EXERCISE PROMPT: Note each line in the data holding the string "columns" and report it.
---------- RECORDED INFORMATION ----------
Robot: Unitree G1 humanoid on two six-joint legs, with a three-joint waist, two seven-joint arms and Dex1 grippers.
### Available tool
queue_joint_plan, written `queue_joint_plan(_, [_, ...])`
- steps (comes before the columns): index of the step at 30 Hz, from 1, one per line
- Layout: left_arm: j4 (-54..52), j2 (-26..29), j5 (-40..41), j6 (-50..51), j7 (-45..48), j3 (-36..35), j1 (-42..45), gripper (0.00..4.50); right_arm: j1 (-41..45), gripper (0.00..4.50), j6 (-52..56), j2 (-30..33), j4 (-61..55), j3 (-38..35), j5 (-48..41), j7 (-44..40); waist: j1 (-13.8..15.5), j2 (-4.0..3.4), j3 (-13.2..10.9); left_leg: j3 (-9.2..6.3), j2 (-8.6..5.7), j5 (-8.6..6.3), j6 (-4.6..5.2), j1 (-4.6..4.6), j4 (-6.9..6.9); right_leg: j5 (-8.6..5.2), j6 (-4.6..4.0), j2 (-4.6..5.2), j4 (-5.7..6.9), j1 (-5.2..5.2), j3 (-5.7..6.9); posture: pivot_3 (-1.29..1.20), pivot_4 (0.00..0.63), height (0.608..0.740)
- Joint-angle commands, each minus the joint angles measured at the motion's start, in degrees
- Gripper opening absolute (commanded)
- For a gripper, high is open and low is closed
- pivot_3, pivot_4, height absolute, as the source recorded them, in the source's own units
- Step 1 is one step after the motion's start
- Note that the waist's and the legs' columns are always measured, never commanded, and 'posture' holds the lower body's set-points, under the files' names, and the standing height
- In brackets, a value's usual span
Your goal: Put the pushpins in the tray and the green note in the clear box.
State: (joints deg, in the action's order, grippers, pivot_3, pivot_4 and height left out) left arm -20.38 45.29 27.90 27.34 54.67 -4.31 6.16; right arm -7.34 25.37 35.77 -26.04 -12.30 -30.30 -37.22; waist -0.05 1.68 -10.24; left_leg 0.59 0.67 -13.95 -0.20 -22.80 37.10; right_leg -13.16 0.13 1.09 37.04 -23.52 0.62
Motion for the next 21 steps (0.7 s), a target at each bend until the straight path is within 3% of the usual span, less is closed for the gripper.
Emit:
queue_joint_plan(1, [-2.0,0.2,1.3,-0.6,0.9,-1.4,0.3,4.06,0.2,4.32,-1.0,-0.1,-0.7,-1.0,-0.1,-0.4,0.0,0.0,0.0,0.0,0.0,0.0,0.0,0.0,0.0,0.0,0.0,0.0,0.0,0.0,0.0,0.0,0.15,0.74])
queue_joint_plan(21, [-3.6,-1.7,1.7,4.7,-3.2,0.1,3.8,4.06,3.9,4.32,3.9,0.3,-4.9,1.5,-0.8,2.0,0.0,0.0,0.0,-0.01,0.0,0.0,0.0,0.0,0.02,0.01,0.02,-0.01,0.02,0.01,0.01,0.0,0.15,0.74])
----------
OUTPUT OF THE EXERCISE:
- steps (comes before the columns): index of the step at 30 Hz, from 1, one per line
- Note that the waist's and the legs' columns are always measured, never commanded, and 'posture' holds the lower body's set-points, under the files' names, and the standing height

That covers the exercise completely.